Your instructions
Return each line of the listing that contains the string "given".

Data provided
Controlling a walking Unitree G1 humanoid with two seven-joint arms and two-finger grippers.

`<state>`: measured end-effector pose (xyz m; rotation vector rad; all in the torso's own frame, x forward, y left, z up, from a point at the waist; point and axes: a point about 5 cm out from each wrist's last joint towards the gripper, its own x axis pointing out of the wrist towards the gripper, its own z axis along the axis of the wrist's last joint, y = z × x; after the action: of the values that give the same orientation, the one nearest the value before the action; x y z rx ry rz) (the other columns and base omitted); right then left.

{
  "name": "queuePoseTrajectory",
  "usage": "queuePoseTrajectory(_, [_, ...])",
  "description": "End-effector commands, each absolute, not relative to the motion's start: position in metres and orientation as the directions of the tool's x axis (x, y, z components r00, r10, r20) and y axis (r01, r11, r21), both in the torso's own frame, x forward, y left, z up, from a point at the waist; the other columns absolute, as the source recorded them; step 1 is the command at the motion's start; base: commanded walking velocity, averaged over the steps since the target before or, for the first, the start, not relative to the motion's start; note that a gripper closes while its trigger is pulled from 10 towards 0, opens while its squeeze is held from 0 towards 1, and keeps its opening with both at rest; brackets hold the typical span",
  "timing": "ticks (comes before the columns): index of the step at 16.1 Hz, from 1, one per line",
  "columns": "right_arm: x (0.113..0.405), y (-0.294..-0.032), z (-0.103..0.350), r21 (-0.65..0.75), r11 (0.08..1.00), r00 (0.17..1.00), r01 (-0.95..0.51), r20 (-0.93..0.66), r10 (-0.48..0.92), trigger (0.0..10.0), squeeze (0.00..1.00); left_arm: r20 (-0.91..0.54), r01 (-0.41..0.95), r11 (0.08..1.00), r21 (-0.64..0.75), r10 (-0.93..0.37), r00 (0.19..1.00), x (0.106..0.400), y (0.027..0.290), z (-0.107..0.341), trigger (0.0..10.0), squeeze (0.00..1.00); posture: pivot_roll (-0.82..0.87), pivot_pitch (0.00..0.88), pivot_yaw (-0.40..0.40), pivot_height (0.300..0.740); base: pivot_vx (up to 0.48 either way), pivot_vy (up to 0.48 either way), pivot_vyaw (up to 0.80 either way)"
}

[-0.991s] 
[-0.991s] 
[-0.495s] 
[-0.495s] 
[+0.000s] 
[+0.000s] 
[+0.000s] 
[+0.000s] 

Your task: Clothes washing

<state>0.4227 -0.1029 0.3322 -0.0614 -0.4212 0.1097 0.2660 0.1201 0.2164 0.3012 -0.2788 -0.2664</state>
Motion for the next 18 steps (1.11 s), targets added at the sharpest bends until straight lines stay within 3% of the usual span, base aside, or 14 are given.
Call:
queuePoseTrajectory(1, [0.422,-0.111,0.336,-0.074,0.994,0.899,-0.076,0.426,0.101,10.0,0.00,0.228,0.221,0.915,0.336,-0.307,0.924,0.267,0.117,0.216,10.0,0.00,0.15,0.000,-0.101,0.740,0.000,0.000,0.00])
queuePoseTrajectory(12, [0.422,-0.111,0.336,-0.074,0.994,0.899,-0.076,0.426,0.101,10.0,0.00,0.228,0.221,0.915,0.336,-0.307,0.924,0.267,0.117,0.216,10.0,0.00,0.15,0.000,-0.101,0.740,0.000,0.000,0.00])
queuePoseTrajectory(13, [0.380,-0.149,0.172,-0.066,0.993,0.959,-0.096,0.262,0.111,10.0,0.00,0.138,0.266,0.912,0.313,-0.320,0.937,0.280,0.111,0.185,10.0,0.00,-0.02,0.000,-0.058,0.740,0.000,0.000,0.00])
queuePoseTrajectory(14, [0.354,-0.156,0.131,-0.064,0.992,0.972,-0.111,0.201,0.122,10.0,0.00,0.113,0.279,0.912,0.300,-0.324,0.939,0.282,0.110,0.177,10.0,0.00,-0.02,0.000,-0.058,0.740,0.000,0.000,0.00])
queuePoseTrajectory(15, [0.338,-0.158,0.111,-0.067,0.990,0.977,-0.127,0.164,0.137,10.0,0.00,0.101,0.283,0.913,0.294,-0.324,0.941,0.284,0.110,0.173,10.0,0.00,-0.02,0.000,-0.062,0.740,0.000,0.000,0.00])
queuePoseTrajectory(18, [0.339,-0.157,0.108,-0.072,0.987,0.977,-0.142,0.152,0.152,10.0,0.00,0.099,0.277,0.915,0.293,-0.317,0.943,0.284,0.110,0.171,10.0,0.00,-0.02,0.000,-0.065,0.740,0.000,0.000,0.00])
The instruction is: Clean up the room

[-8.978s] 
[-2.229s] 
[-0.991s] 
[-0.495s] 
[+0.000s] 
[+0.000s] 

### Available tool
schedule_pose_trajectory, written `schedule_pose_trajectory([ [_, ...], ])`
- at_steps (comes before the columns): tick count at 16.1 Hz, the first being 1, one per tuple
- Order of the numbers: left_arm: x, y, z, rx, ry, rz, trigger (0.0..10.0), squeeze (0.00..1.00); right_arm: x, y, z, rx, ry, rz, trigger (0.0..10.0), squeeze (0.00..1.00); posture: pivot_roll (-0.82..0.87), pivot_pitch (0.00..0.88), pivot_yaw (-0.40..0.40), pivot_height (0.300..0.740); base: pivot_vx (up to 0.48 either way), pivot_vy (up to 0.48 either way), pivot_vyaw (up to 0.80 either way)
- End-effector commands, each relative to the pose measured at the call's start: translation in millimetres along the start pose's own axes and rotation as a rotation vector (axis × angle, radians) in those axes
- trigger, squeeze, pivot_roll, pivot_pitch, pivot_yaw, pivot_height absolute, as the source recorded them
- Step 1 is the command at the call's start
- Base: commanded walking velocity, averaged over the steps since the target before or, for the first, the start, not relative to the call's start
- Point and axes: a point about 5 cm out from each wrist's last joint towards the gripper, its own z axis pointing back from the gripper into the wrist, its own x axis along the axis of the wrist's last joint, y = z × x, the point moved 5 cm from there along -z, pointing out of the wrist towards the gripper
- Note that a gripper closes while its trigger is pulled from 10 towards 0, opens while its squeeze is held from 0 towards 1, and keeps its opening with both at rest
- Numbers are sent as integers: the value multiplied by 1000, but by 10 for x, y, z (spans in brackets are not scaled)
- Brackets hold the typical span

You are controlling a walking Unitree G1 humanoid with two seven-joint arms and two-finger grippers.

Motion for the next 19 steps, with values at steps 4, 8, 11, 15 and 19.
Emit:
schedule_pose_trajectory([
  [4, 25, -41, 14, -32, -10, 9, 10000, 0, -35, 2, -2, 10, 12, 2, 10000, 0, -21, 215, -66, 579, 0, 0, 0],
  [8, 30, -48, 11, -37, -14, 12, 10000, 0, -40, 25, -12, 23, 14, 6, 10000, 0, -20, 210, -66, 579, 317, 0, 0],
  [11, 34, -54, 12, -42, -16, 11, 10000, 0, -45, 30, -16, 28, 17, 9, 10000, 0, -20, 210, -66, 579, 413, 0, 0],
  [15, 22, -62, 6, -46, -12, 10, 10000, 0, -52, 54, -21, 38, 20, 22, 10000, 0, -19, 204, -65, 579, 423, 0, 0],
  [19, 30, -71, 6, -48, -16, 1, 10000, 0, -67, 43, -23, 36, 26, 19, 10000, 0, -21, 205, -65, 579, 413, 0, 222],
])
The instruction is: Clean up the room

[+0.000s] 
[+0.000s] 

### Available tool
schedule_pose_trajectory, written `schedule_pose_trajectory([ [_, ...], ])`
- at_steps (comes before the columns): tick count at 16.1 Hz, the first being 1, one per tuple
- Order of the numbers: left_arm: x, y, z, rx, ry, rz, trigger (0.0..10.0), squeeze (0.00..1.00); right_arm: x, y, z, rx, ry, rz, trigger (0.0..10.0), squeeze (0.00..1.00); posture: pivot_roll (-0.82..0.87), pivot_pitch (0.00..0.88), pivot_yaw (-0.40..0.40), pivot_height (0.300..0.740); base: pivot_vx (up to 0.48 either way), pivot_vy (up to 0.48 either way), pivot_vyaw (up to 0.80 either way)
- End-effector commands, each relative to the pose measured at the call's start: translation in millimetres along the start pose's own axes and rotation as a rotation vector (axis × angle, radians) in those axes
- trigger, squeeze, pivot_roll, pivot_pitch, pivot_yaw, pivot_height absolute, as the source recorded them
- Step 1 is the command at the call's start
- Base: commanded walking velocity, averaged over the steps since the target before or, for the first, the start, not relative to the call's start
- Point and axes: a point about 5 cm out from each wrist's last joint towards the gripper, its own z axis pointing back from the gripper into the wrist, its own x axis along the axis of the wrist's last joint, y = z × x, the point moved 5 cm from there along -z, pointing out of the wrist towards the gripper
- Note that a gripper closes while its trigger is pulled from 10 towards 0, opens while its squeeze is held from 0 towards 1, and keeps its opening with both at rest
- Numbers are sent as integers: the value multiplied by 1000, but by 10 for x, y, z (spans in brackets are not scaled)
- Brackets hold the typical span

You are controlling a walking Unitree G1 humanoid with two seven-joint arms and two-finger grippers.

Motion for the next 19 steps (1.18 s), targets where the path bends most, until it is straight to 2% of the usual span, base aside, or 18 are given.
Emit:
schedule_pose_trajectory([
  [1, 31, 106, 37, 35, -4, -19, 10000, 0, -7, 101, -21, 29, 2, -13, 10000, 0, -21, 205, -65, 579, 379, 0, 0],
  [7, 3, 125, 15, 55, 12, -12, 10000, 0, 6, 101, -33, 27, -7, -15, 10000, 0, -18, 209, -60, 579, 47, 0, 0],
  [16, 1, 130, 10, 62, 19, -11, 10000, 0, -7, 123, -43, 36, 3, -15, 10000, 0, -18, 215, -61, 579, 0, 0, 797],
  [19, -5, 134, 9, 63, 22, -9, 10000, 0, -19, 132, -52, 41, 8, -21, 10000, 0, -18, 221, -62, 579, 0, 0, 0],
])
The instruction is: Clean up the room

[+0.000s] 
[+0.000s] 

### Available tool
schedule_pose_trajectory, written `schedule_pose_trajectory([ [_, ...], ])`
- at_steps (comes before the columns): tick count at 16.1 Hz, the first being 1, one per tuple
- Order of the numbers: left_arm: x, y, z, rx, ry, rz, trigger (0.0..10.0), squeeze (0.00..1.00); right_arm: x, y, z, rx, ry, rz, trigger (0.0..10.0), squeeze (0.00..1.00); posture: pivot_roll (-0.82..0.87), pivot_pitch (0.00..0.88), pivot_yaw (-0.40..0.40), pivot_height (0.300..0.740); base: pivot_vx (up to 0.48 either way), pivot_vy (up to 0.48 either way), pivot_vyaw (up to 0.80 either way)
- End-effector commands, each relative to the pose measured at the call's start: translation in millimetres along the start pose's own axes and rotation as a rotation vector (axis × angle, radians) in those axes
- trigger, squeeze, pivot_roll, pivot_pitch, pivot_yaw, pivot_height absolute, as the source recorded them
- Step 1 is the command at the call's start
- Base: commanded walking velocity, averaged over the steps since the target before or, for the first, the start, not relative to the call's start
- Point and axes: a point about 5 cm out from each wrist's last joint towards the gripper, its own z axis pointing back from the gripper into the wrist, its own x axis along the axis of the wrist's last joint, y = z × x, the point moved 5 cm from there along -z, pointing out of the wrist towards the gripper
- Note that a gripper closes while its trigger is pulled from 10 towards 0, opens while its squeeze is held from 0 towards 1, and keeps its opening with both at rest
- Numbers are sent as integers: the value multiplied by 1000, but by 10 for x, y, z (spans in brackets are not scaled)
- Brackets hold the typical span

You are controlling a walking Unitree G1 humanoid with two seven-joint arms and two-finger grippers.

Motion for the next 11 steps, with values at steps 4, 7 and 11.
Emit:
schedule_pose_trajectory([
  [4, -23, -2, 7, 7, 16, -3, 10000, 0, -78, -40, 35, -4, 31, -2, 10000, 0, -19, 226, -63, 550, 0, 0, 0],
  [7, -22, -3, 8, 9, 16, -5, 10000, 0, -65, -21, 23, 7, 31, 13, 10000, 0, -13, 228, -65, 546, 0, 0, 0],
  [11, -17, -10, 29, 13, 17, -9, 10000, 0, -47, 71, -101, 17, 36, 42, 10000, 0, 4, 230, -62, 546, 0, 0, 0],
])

Solution to this task
Motion for the next 18 steps (1.11 s), targets added at the sharpest bends until straight lines stay within 3% of the usual span, base aside, or 14 are given.
Motion for the next 19 steps (1.18 s), targets where the path bends most, until it is straight to 2% of the usual span, base aside, or 18 are given.

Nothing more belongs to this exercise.